(Stored data entries)
══════════
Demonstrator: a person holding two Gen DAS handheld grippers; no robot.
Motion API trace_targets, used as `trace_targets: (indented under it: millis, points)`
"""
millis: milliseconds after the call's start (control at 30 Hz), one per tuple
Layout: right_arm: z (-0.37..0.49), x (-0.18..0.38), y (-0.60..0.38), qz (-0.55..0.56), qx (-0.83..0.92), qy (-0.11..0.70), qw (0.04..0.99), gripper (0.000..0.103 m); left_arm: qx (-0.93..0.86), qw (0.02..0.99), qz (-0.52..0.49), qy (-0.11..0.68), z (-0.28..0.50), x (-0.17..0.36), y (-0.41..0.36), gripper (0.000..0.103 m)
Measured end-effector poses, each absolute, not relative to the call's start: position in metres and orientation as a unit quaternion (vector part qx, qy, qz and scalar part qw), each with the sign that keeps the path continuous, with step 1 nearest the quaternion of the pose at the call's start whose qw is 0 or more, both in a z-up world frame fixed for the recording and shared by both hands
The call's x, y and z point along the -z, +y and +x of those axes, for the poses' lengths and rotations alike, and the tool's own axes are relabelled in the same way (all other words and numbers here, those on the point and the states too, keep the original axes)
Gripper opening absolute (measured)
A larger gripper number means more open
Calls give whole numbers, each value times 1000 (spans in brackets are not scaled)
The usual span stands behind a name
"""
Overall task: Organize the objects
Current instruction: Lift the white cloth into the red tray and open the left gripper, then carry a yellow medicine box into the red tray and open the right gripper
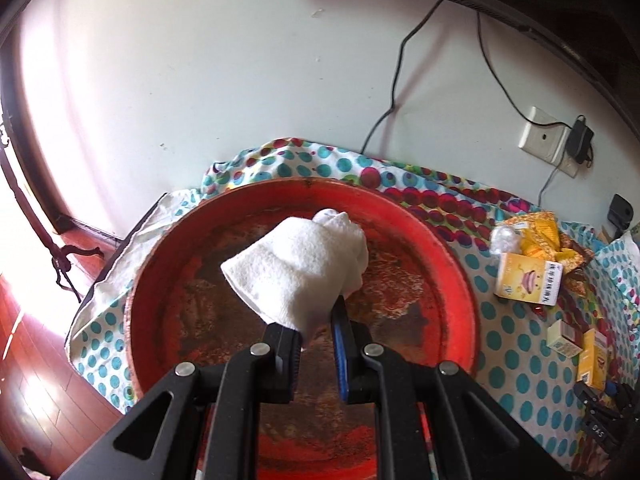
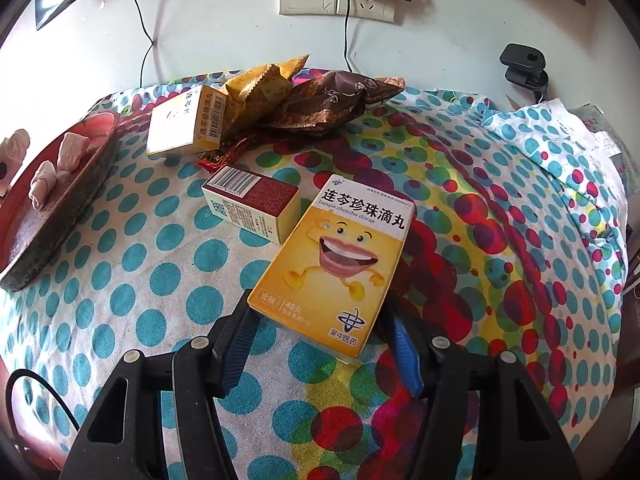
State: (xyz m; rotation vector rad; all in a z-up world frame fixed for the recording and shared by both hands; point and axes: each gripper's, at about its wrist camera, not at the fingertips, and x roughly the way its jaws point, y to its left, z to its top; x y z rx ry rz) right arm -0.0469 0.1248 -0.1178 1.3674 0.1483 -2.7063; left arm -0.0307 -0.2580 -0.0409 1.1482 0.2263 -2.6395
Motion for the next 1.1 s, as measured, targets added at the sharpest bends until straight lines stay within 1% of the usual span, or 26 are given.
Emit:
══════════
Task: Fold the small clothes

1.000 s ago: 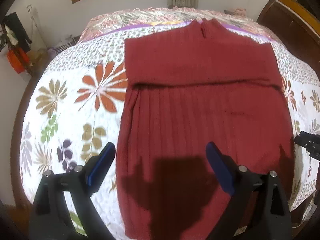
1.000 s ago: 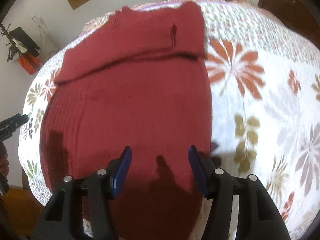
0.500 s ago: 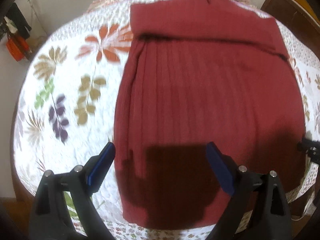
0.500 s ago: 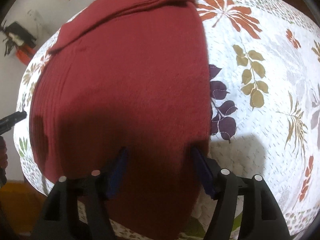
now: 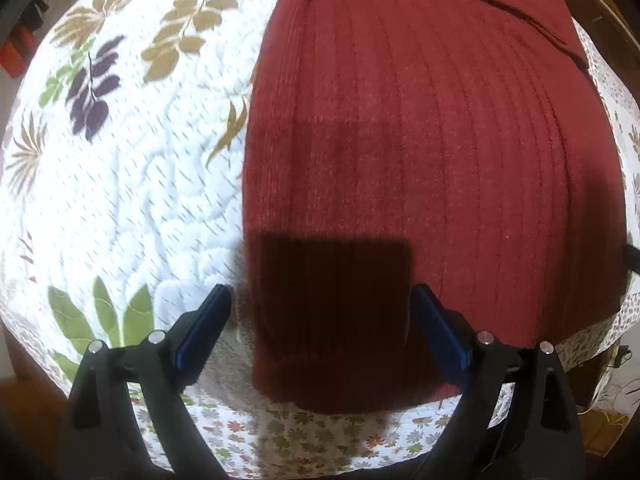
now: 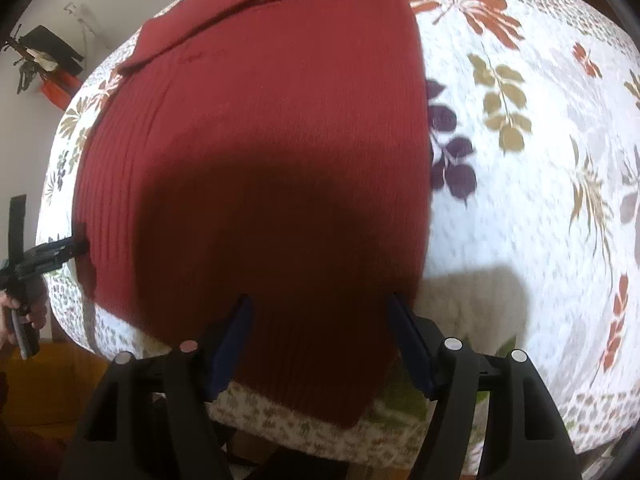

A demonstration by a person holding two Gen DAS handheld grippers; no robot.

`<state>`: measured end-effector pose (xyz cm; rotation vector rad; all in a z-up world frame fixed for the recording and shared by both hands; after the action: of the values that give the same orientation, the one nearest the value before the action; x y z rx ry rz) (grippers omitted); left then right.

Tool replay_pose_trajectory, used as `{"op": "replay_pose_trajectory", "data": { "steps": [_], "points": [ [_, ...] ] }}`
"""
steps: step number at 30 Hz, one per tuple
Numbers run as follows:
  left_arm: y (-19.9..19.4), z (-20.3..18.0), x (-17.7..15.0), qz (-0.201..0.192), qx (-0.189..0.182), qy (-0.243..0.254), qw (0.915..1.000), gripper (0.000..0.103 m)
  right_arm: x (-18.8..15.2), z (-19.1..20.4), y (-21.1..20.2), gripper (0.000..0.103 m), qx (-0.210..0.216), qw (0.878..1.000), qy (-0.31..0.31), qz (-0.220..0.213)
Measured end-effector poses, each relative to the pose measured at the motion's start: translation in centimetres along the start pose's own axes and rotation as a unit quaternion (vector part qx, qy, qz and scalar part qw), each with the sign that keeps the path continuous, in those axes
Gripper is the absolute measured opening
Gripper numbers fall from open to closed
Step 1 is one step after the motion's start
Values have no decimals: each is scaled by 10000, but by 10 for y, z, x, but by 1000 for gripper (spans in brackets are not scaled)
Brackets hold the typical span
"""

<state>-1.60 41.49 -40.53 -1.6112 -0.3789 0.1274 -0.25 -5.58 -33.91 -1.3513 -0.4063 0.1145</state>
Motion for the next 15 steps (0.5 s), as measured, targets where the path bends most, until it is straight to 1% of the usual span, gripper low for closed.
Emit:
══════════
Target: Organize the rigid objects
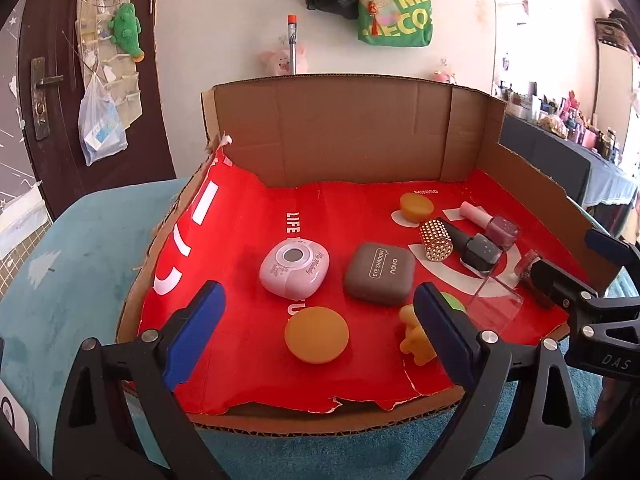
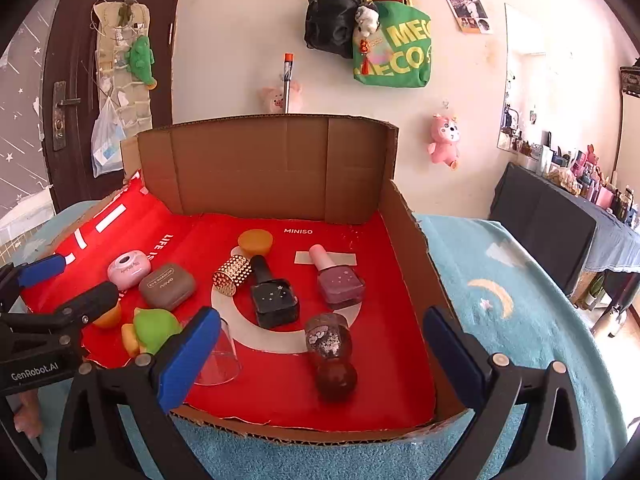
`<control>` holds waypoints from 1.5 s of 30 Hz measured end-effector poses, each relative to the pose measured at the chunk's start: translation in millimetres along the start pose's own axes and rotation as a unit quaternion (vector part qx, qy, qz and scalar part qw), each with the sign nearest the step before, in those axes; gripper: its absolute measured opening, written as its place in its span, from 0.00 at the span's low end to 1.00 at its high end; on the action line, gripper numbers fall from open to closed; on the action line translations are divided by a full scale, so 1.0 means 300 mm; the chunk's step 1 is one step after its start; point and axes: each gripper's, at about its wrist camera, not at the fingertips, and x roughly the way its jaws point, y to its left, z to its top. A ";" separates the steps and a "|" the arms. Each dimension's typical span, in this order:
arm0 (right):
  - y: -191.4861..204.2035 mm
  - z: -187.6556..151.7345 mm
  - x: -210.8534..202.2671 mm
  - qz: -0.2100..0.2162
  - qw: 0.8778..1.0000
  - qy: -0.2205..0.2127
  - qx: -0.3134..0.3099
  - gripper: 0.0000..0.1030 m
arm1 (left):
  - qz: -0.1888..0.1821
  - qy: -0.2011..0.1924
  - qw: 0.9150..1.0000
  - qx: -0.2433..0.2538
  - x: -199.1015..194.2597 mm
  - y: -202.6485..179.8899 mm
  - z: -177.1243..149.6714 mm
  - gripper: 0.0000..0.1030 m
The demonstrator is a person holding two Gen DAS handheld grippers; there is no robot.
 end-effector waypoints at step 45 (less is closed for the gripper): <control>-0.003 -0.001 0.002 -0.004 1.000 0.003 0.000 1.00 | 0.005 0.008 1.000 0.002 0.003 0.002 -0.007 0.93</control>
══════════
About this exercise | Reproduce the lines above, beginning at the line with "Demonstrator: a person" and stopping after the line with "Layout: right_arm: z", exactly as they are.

Task answer |
Demonstrator: a person holding two Gen DAS handheld grippers; no robot.
Motion API trace_targets, used as `trace_targets: (indented under it: millis, points)`
"""
millis: milliseconds after the call's start (control at 30 Hz), one per tuple
Layout: right_arm: z (-0.37..0.49), x (-0.18..0.38), y (-0.60..0.38), qz (-0.55..0.56), qx (-0.83..0.92), qy (-0.11..0.70), qw (0.04..0.99), gripper (0.000..0.103 m); left_arm: qx (-0.93..0.86), qw (0.02..0.99), qz (-0.52..0.49), qy (-0.11..0.68), z (-0.28..0.50), x (-0.17..0.36), y (-0.41..0.36), gripper (0.000..0.103 m)

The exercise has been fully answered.